Per quanto riguarda la pastorale giovanile, è stata importante e indimenticabile la partecipazione di un gruppo consistente di nostri giovani, assieme a quelli della Fazenda da Esperança, al meeting dei giovani del 1° maggio alla Cittadella Arco Iris del Movimento dei Focolari, ad Abrigada. Ne è nata l’idea di un campo estivo, nel mese di agosto. In seguito si sono moltiplicati i gruppi giovanili, tra cui quello musicale Cantus Fraternus che è già intervenuto in numerosi incontri nelle parrocchie e anche in altre diocesi.

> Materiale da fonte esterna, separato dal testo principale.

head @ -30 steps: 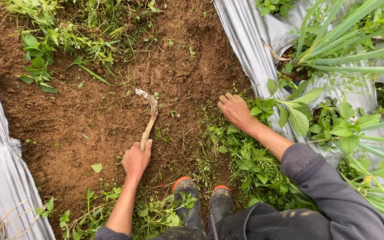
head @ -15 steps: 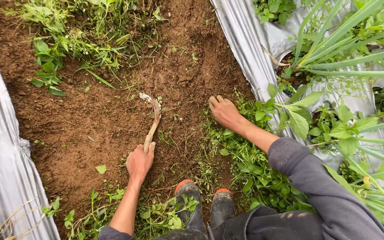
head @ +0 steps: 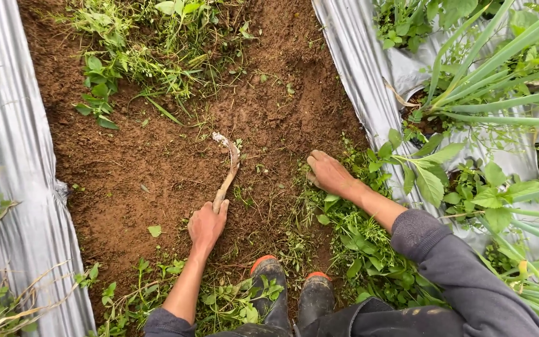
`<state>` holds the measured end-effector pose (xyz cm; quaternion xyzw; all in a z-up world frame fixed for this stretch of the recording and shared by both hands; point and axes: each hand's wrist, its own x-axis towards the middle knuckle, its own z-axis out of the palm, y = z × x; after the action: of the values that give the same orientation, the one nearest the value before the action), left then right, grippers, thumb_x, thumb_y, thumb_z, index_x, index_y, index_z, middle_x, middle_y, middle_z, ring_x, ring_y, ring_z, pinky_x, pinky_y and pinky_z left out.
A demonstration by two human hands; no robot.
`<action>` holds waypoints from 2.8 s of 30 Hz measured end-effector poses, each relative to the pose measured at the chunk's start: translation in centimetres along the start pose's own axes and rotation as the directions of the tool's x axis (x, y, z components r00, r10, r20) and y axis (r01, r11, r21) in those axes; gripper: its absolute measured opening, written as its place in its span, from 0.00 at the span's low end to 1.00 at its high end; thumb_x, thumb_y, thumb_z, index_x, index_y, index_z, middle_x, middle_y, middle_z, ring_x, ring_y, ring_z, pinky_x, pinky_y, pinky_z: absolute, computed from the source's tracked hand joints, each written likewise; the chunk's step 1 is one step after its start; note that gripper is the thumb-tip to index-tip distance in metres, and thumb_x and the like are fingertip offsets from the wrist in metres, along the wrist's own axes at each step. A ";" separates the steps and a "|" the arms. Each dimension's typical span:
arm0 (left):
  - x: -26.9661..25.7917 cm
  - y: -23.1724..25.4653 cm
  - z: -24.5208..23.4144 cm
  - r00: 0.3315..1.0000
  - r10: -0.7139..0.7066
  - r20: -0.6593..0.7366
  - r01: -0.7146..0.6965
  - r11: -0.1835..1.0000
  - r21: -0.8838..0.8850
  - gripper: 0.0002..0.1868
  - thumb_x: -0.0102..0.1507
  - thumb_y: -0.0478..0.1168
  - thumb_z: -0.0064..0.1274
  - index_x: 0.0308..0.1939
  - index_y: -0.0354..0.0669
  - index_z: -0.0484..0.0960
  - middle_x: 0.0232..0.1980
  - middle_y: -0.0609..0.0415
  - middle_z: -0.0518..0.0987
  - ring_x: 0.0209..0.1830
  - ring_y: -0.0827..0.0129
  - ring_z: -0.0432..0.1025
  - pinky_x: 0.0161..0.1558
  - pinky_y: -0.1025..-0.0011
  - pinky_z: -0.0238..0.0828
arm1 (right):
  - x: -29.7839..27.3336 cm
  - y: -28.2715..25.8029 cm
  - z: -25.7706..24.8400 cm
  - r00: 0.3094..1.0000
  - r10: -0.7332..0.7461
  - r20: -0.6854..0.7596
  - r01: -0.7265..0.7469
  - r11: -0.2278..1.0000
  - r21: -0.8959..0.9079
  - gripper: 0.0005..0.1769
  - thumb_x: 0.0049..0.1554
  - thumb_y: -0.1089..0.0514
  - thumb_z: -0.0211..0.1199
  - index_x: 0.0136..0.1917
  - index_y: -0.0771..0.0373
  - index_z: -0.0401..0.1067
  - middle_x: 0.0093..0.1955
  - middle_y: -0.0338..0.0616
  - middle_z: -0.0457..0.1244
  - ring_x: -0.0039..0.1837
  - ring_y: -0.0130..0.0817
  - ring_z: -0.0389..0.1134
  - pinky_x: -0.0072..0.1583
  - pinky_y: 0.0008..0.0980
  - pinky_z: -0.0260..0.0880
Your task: The person uses a curved hand hoe to loosen soil and uproot weeds in a garden bed between rows of crops. They pull the weeds from the ground by hand and toss them aside, repeating the process along the length of the bed.
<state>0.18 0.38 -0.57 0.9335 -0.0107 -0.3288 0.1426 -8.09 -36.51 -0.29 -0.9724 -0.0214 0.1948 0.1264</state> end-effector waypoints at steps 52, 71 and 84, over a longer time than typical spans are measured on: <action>-0.2 0.2 -0.4 0.997 0.063 -0.046 -0.065 0.996 -0.057 0.30 0.68 0.60 0.47 0.37 0.32 0.83 0.32 0.30 0.82 0.44 0.37 0.80 0.47 0.47 0.73 | 2.8 1.2 0.4 0.879 0.215 -0.426 -0.040 0.923 0.383 0.04 0.61 0.70 0.59 0.52 0.68 0.70 0.46 0.47 0.62 0.50 0.41 0.69 0.56 0.38 0.72; -0.3 0.9 -0.5 0.998 0.017 -0.063 -0.016 1.000 0.027 0.31 0.66 0.63 0.46 0.37 0.35 0.83 0.34 0.33 0.83 0.45 0.39 0.81 0.48 0.49 0.76 | 1.5 -0.7 1.7 0.977 -0.198 0.076 0.212 0.932 -0.295 0.18 0.65 0.64 0.48 0.65 0.58 0.72 0.56 0.44 0.67 0.60 0.36 0.66 0.58 0.32 0.72; 0.2 -1.5 0.0 0.998 0.046 0.039 -0.040 0.991 -0.131 0.26 0.67 0.58 0.47 0.38 0.35 0.80 0.31 0.37 0.80 0.41 0.43 0.80 0.42 0.54 0.74 | 2.6 -10.3 -2.1 0.973 -0.124 0.193 0.012 0.867 0.498 0.15 0.63 0.61 0.57 0.61 0.69 0.68 0.55 0.52 0.62 0.52 0.42 0.67 0.54 0.42 0.71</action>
<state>0.22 1.85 -1.04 0.9147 -0.0125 -0.3452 0.2098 -4.83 -26.82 3.27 -0.8791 -0.0188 0.2947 0.3742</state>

Per diventare più attenti alle situazioni di povertà e più capaci a rispondervi, con l’aiuto della Caritas diocesana è stato possibile dare una formazione adeguata ai membri dell’équipe per la pastorale sociale. Abbiamo iniziato a lavorare assieme alle altre istituzioni, partecipando attivamente al Consiglio generale della scuola pubblica e al Consiglio locale di azione sociale. Sono nate molteplici iniziative. Tra i frutti di questa collaborazione è la bella e accogliente Bottega sociale che riceve e mette a disposizione vestiario, scarpe, materiale scolastico, mobili, elettrodomestici, attrezzi per la manutenzione della casa e materiale informatico, e che offre pure l’opportunità di scambiare libri, cd, dvd ed altro ancora. Cerchiamo così di contrastare la povertà, venendo incontro ai bisogni delle famiglie in necessità, stimolando la loro partecipazione. Il servizio è assicurato da volontari e rappresenta un significativo passo in avanti nell’impegno sociale in atto nel Comune di Fornos de Algodres.

mons. Nuno Manuel
dos Santos Almeida

 

1) Preghiere di speranza. Tredici anni in carcere, San Paolo, Cinisello Balsamo 1997, pp. 44-45.

Nell’unità pastorale di Fornos de Algodres della diocesi di Viseu in Portogallo, undici parrocchie avviano un cammino insieme. Rispondono così al desiderio del vescovo che l’esperienza del Sinodo diocesano si traduca in uno stile pastorale più partecipato. L’organizzazione ha richiesto fantasia e coraggio. Decisive la cura dei rapporti e la valorizzazione delle storie di ciascuna delle componenti dell’unità pastorale. Sentore di una svolta necessaria nella gestione della pur necessaria organizzazione ecclesiale, che non può prescindere oggi dalla condivisione delle scelte e dalla vitale apertura alle realtà vicine. L’autore, a suo tempo parroco in solidum, da un anno e mezzo è vescovo ausiliare dell’arcidiocesi di Braga.